→ Prompt
Reproduce the lines of the material exactly, excluding every image.
* * * * * * * * *
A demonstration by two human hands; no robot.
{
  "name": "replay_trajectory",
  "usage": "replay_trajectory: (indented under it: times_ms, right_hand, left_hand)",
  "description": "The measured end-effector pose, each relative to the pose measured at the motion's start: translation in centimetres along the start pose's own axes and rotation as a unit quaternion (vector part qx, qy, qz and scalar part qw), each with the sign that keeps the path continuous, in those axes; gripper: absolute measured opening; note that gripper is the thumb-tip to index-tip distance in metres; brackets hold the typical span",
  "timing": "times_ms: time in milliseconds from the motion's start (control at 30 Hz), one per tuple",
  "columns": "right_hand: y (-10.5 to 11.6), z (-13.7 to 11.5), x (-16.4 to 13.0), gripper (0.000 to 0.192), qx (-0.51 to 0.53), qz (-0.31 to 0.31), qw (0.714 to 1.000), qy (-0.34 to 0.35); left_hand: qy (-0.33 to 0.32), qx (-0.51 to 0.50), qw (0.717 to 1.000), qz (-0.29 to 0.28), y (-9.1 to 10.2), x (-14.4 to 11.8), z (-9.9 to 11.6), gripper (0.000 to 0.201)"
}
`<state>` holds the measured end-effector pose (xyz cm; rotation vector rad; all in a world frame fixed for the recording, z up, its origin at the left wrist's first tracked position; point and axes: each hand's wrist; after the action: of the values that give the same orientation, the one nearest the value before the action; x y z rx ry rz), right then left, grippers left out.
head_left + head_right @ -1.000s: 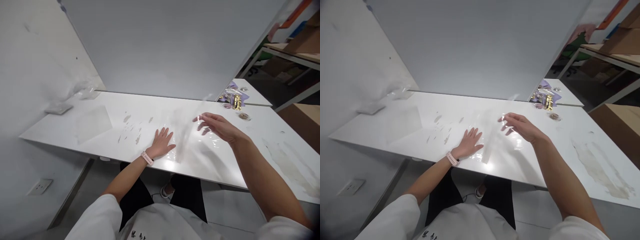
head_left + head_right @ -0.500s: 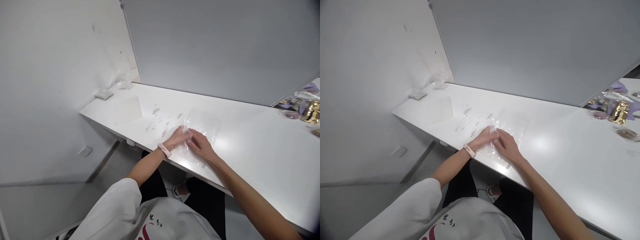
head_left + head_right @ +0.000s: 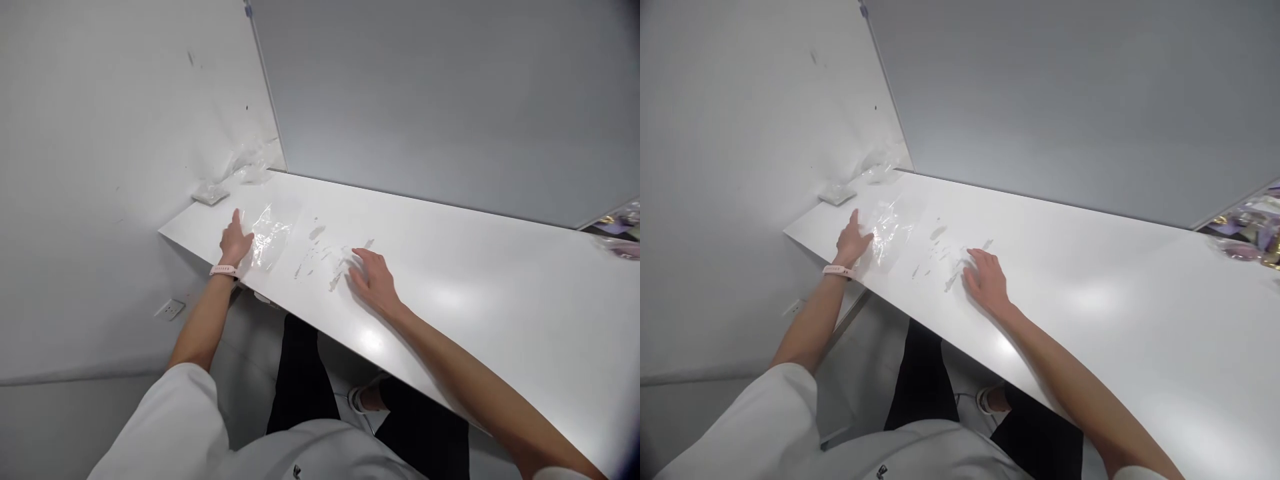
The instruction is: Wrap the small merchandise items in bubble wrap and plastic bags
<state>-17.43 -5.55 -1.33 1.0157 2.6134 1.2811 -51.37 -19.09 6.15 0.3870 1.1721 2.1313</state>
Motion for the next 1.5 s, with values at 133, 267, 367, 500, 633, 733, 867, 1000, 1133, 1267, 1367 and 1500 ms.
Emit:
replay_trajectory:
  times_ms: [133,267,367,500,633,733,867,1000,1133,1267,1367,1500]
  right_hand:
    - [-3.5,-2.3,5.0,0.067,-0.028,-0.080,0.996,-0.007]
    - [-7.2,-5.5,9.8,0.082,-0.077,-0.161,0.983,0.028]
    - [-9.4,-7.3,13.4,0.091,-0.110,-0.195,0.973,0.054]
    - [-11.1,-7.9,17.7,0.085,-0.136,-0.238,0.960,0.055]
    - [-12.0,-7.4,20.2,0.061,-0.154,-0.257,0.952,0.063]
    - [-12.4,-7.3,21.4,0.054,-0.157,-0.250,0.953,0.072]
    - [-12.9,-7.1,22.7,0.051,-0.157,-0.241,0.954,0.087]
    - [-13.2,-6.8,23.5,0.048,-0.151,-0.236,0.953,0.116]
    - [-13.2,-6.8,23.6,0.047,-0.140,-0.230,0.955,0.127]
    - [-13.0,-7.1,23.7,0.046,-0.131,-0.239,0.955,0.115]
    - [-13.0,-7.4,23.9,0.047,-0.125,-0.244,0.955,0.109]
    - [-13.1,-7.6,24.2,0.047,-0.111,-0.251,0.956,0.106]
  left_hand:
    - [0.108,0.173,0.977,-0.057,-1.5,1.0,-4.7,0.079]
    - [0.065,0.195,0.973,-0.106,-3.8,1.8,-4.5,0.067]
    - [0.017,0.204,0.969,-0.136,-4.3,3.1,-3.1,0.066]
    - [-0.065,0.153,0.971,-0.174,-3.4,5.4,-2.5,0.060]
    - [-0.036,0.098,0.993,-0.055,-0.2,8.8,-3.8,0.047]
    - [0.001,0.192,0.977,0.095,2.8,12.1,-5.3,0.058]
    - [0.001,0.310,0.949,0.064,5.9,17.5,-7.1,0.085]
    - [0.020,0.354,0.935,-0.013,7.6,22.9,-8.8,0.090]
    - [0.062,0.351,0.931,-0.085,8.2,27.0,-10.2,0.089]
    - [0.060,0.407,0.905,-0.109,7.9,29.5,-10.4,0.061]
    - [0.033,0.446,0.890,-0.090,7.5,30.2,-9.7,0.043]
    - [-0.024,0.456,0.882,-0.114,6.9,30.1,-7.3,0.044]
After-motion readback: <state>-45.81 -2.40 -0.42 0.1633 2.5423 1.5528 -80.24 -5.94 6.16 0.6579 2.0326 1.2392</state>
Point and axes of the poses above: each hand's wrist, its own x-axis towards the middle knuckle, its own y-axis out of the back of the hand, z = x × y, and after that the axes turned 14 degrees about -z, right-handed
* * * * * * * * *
→ Problem solution
A demonstration by two human hands; no robot.
{
  "name": "replay_trajectory",
  "usage": "replay_trajectory: (indented under it: times_ms, right_hand, left_hand)",
  "description": "The measured end-effector pose, each relative to the pose measured at the motion's start: translation in centimetres along the start pose's own axes and rotation as a unit quaternion (vector part qx, qy, qz and scalar part qw), each with the sign that keeps the path continuous, in those axes; gripper: absolute measured opening; note that gripper is the thumb-tip to index-tip distance in metres; brackets hold the typical span",
  "timing": "times_ms: time in milliseconds from the motion's start (control at 30 Hz), one per tuple",
  "columns": "right_hand: y (-10.5 to 11.6), z (-13.7 to 11.5), x (-16.4 to 13.0), gripper (0.000 to 0.192), qx (-0.51 to 0.53), qz (-0.31 to 0.31), qw (0.714 to 1.000), qy (-0.34 to 0.35); left_hand: qy (-0.33 to 0.32), qx (-0.51 to 0.50), qw (0.717 to 1.000), qz (-0.29 to 0.28), y (-9.1 to 10.2), x (-14.4 to 11.8), z (-9.9 to 11.6), gripper (0.000 to 0.201)"
}
`<state>` holds the measured end-effector pose (xyz cm; rotation vector rad; all in a world frame fixed for the recording, z up, its origin at the left wrist's first tracked position; point and axes: each hand's wrist; after the action: of the values that give the same orientation, the one nearest the value before the action; x y z rx ry rz), right then left, grippers left out.
head_left + head_right @ -1.000s: 
head_left + head_right @ -0.500s: 
head_left + head_right @ +0.000s: 
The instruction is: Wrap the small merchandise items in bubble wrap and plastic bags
<state>-17.43 -5.55 -1.33 1.0157 2.6134 1.2811 -51.37 -19.09 6.15 0.3870 1.1721 2.1313</state>
Motion for the next 1.5 s, with values at 133, 267, 367, 500, 633, 733, 867, 1000, 1133, 1267, 1367 and 1500 ms.
Emit:
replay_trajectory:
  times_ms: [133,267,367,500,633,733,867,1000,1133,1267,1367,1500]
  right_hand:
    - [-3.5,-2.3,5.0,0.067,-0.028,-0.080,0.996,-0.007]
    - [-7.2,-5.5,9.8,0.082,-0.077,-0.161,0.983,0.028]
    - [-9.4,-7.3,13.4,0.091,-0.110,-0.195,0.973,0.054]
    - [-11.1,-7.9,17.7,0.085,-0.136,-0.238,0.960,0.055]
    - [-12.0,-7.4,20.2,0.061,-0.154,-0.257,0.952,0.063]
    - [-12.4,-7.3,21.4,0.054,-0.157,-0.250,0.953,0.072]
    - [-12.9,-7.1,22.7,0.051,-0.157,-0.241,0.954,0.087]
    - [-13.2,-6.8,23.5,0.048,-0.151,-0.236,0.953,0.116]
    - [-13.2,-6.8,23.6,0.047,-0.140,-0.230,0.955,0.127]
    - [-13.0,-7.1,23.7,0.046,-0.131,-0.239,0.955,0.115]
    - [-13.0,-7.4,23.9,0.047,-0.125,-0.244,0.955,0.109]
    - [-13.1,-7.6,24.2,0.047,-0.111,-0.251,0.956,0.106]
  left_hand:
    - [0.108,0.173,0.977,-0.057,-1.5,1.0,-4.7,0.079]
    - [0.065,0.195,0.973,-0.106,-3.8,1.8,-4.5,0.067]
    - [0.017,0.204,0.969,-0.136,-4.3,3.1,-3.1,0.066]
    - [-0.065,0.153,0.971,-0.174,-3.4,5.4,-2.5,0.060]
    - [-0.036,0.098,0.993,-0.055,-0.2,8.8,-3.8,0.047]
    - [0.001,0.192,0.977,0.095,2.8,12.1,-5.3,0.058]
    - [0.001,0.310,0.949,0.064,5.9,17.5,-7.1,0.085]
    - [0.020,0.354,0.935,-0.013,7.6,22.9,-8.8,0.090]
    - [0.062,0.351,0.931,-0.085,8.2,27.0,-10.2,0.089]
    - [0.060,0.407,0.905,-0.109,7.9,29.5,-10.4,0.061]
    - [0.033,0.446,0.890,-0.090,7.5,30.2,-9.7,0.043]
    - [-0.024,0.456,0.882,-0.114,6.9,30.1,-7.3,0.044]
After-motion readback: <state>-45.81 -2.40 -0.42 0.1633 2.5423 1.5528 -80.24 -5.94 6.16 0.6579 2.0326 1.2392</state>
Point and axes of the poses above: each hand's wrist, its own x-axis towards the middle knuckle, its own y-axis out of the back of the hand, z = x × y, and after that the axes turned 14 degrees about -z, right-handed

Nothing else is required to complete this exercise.